**Work required**.
Extract from the listing each line in which the word "left" appears.

**Records**.

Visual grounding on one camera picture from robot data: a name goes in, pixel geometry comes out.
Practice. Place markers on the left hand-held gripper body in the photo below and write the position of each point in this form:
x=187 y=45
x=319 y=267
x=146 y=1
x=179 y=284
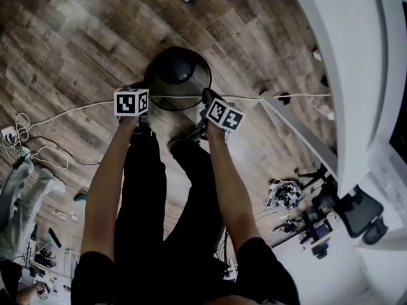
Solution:
x=128 y=103

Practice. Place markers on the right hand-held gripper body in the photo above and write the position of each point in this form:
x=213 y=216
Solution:
x=224 y=114

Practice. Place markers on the black mesh waste bin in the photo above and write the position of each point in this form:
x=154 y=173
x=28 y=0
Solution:
x=176 y=71

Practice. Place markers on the person's left forearm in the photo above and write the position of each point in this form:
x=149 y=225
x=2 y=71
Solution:
x=101 y=195

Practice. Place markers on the person's right forearm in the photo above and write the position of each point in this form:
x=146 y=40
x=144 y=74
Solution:
x=232 y=186

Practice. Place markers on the person's right shoe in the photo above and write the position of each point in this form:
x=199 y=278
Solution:
x=184 y=141

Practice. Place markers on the small black floor object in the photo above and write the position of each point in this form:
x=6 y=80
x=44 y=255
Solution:
x=285 y=94

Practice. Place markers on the clear plastic floor bottles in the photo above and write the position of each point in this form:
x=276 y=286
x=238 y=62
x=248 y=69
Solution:
x=322 y=108

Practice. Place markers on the white and blue robot device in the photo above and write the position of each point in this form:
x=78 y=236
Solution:
x=284 y=194

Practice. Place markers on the person's black trousers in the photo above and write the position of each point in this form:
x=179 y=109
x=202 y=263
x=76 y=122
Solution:
x=146 y=202

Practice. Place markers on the teal shoe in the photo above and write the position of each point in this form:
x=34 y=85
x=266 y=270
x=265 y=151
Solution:
x=80 y=198

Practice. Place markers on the white power strip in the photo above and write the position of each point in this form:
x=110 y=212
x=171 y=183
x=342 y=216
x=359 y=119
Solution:
x=8 y=133

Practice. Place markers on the black power adapter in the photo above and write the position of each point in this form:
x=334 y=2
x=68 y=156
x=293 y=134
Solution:
x=19 y=162

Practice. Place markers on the white table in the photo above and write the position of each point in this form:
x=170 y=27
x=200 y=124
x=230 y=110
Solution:
x=343 y=75

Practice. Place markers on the small black floor device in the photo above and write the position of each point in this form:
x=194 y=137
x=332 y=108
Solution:
x=287 y=225

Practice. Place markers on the round wooden table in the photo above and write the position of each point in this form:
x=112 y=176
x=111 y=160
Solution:
x=318 y=242

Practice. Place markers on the black office chair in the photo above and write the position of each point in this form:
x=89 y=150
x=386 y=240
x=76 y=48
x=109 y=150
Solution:
x=356 y=211

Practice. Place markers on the person's black shirt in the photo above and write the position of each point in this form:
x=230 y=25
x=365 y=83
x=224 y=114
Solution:
x=178 y=281

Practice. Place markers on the black frame stool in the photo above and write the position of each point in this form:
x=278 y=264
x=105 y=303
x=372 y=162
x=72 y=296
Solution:
x=314 y=226

**Task result**.
Practice. Place markers on the left hand-held gripper body in the photo below and write the position of each point in this form:
Practice. Place markers on the person's left forearm in the photo above and write the position of each point in this form:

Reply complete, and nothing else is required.